Mr Horan said the regulator decided in June 2008 to take legal advice, as a precaution, in relation to the market transparency of Mr Quinn's holding in the bank and the loans by Anglo which were funding Mr Quinn's payments to his brokers.
He said he was the person in the regulator's office who had the most engagement with Anglo Irish Bank and the Quinn Group.
Mr Quinn had built up a stake of around 29% in Anglo Irish Bank by gambling on the bank's share price through financial instruments CFDs.
The share price of Anglo was falling through 2008 and Mr Quinn had to pay hundreds of millions of euro to the providers of his CFDs.
From the end of 2007, Anglo was lending Mr Quinn the money to make these payments.
Lawyers for Mr Whelan put it to Mr Horan that the chief executive of the authority, Patrick Neary, had said in his short statement to gardaí that Mr Horan was the person dealing with the matter.
Mr Horan said it was a major issue, discussed on an ongoing basis by the Central Bank, Department of Finance and the regulator's office.
Mr Horan said he was currently on secondment to the European Banking Authority in London and left the Financial Regulator three years ago.
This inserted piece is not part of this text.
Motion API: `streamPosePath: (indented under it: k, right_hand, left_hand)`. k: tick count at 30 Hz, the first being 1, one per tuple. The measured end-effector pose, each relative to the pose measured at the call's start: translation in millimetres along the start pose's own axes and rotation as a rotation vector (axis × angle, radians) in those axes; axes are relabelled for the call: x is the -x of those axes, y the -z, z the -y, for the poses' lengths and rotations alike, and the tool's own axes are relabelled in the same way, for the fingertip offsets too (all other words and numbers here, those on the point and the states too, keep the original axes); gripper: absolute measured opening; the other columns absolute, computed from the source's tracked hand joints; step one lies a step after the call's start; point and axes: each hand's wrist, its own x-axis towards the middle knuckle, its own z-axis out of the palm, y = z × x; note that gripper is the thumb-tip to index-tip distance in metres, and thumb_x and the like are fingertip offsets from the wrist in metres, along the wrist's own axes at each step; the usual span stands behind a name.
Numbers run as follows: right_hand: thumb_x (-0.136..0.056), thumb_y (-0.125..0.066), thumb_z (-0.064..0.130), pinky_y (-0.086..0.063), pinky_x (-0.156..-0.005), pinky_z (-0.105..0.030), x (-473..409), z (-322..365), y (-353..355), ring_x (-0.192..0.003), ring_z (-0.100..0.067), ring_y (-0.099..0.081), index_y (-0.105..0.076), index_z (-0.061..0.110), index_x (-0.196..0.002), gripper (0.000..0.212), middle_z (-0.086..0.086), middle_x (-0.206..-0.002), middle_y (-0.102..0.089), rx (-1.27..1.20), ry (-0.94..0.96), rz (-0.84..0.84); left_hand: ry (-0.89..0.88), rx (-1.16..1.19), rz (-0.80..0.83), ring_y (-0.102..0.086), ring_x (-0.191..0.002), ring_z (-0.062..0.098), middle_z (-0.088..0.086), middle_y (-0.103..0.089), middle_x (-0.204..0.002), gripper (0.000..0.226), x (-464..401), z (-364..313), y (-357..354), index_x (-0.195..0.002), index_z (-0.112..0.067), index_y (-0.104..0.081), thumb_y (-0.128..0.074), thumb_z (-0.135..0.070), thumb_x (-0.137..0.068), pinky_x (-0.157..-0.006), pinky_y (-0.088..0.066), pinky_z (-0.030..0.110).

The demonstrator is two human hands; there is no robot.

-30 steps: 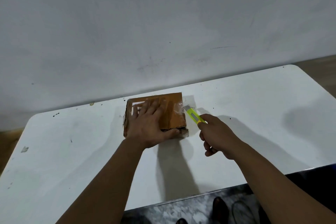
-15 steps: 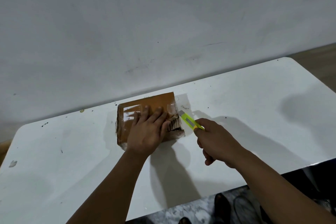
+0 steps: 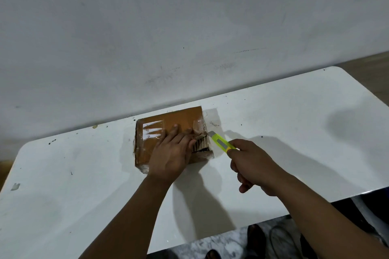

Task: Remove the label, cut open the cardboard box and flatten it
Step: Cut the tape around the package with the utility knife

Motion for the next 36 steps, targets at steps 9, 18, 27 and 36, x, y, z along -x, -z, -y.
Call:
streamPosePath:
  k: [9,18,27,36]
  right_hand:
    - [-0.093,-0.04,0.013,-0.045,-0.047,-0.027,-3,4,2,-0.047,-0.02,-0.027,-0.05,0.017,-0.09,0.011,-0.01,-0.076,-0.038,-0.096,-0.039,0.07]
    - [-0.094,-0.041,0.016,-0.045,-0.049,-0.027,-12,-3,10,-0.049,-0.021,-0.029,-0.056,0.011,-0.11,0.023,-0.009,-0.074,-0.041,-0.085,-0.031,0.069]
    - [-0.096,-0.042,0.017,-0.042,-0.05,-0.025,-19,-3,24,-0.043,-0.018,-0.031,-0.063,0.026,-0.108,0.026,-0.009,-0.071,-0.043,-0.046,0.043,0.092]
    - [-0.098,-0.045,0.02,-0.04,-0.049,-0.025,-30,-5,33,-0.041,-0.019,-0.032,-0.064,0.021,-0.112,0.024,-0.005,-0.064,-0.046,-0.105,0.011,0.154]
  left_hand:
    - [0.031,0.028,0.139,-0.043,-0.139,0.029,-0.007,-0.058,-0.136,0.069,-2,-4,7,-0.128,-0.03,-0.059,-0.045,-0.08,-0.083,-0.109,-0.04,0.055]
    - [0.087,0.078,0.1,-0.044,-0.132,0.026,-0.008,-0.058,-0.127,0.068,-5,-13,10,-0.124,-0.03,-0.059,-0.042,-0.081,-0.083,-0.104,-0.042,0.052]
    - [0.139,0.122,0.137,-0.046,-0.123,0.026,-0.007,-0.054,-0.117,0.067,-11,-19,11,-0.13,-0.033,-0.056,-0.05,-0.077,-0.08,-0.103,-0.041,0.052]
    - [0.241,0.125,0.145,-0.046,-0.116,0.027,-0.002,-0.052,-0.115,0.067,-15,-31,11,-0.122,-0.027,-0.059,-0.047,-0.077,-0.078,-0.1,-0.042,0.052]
He agreed that Mr Neary retired in 2009.
Mr Horan was asked if the Financial Regulator was putting Anglo Irish Bank under pressure to unwind Mr Quinn's position in the bank through CFDs.
He said the regulator was anxious to see the position unwound.
Juror who knows potential witness excused
Meanwhile, a juror hearing the trial has been excused after it emerged he knew a potential witness in the case.
The juror sent a note to Judge Martin Nolan to say he knew a woman who worked in the Financial Regulator's office who may give evidence at the trial.
The judge excused the juror from further service on the jury and thanked him for his commitment so far.
Fifteen jurors were sworn in to hear this case.
The law was changed last year to allow 15 jurors to hear a case rather than the usual 12, in cases due to last more than two months.
The jury were told at the beginning of the trial that if there are still more than 12 jurors available at the end of the trial, a public ballot will be held to decide which 12 will actually deliberate on the case.